**Aim of the exercise**
Among the records that follow, find the line with "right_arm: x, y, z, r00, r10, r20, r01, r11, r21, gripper" and the line with "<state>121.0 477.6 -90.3". Set down those lines and all lines between them exactly, without adding anything.

[[ Data, beginning ]]

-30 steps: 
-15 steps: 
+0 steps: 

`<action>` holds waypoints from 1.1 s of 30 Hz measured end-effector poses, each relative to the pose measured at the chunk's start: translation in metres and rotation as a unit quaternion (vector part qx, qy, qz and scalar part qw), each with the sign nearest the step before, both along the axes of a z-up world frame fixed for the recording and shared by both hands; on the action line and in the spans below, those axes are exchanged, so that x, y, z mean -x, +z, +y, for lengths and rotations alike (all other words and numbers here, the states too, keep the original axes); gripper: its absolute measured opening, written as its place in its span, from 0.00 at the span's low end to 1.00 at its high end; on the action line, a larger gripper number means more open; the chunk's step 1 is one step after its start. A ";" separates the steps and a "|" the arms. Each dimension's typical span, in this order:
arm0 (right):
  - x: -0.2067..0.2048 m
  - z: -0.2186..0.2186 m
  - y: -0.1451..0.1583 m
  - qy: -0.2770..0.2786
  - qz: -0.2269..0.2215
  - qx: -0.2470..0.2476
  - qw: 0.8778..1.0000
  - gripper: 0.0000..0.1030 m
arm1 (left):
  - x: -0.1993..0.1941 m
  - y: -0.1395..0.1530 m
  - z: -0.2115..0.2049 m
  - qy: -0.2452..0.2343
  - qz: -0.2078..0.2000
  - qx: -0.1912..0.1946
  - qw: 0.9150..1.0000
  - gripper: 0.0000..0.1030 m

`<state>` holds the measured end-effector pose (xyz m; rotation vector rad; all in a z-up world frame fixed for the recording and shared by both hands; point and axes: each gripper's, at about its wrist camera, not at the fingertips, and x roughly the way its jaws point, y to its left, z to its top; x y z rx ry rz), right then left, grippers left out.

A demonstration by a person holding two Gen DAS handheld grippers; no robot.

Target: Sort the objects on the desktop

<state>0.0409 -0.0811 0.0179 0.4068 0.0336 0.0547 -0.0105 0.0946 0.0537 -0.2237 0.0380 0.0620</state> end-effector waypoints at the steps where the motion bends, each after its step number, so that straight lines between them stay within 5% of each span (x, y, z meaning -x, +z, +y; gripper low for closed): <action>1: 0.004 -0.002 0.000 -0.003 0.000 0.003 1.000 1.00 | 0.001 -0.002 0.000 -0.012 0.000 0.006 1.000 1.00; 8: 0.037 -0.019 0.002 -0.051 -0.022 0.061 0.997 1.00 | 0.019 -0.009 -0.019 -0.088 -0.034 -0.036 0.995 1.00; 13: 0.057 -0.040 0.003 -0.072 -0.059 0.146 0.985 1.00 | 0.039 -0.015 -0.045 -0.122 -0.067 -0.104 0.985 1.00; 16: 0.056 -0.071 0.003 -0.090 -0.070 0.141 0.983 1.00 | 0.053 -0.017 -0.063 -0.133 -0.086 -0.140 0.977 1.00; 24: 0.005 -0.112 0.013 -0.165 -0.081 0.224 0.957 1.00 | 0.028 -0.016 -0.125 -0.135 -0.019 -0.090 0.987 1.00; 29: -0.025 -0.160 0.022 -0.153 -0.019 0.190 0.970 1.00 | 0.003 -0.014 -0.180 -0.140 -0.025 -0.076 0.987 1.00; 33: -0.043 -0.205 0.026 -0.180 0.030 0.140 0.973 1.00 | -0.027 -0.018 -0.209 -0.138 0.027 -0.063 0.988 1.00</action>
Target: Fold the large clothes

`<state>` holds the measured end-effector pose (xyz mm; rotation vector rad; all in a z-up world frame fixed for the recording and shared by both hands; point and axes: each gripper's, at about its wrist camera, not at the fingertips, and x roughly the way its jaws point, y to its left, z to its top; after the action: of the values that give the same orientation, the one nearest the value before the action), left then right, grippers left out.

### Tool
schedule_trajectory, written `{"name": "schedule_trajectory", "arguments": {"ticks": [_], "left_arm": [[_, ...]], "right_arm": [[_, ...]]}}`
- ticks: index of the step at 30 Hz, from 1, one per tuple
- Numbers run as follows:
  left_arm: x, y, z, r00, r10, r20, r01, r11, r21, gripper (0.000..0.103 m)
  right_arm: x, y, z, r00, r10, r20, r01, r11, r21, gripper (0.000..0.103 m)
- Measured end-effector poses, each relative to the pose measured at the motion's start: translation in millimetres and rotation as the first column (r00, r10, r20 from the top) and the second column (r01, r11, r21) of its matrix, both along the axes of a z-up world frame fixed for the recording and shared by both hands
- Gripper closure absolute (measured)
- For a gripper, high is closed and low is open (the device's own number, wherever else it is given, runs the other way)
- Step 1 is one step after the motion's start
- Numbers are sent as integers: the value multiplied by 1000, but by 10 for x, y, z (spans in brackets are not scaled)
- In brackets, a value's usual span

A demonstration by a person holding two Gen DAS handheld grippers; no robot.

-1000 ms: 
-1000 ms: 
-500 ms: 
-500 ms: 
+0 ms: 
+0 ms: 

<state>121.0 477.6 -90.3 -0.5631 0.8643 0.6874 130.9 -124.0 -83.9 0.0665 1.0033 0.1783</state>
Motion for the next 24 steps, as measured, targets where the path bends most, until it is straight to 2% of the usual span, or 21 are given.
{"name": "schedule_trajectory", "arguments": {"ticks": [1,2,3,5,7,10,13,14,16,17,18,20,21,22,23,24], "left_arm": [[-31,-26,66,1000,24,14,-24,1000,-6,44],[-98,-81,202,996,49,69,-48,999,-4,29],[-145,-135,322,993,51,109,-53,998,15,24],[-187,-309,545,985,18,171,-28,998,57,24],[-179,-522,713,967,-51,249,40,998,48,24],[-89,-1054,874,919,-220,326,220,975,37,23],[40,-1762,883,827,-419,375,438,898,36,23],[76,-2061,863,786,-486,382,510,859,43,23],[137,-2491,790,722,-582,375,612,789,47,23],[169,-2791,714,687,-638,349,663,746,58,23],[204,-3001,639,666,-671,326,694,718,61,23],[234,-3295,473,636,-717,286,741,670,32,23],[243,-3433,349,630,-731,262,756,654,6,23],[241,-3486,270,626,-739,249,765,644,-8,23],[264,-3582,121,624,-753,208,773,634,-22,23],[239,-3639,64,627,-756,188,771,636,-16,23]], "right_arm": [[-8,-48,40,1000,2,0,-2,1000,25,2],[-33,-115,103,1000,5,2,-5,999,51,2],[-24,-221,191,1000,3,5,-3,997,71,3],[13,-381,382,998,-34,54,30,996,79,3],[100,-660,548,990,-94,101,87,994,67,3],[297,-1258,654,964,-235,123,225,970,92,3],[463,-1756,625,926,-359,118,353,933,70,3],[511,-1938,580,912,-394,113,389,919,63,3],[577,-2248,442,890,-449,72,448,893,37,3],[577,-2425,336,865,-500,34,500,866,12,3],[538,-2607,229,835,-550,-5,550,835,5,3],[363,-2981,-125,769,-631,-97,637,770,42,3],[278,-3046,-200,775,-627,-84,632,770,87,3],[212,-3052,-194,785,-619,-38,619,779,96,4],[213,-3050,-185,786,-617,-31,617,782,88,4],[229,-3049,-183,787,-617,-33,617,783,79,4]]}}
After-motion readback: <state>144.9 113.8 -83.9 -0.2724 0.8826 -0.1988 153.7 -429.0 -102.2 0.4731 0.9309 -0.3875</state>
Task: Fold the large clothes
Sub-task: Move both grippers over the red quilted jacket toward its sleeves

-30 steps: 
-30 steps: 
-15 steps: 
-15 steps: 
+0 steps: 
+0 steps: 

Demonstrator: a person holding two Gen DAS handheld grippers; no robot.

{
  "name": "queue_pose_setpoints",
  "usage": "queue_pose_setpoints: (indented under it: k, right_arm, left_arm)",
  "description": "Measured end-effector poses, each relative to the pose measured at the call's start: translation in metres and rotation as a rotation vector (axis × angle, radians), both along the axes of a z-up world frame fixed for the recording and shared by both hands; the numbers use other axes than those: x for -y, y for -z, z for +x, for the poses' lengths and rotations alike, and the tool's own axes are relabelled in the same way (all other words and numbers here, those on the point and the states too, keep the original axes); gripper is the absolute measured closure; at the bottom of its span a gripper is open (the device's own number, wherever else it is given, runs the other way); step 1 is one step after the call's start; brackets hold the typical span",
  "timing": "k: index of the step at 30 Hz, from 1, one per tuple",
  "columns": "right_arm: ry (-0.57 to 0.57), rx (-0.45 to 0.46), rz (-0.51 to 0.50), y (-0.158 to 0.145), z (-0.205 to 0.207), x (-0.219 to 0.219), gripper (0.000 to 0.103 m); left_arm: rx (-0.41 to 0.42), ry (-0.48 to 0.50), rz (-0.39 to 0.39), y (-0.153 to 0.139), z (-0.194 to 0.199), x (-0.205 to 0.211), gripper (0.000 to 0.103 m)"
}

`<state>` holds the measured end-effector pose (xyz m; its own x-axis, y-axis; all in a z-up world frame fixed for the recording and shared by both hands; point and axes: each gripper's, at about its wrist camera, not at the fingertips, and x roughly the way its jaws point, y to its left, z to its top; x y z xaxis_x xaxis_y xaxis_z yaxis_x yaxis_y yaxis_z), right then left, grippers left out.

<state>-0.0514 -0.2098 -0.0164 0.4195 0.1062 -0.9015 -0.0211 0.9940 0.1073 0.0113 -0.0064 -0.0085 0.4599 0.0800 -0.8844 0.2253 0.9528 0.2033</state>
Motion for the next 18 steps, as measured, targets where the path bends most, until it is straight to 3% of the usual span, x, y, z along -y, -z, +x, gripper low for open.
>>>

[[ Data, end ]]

**Solution to this problem**
  right_arm: x, y, z, r00, r10, r20, r01, r11, r21, gripper (0.000..0.103 m)
- Measured end-effector poses, each relative to the pose measured at the motion's start: translation in millimetres and rotation as the first column (r00, r10, r20 from the top) and the second column (r01, r11, r21) of its matrix, both along the axes of a z-up world frame fixed for the recording and shared by both hands
- Gripper closure absolute (measured)
- For a gripper, high is closed and low is open (the device's own number, wherever else it is given, runs the other way)
- Step 1 is one step after the motion's start
- Numbers are sent as integers: the value multiplied by 1000, but by 10 for x, y, z (spans in brackets are not scaled)
- In brackets, a value's usual span

A demonstration by a person holding two Gen DAS handheld grippers; no robot.

-1000 ms: 
-1000 ms: 
-500 ms: 
-500 ms: 
+0 ms: 
+0 ms: 

<state>121.0 477.6 -90.3 -0.5631 0.8643 0.6874 130.9 -124.0 -83.9 0.0665 1.0033 0.1783</state>

There's nothing else to the answer.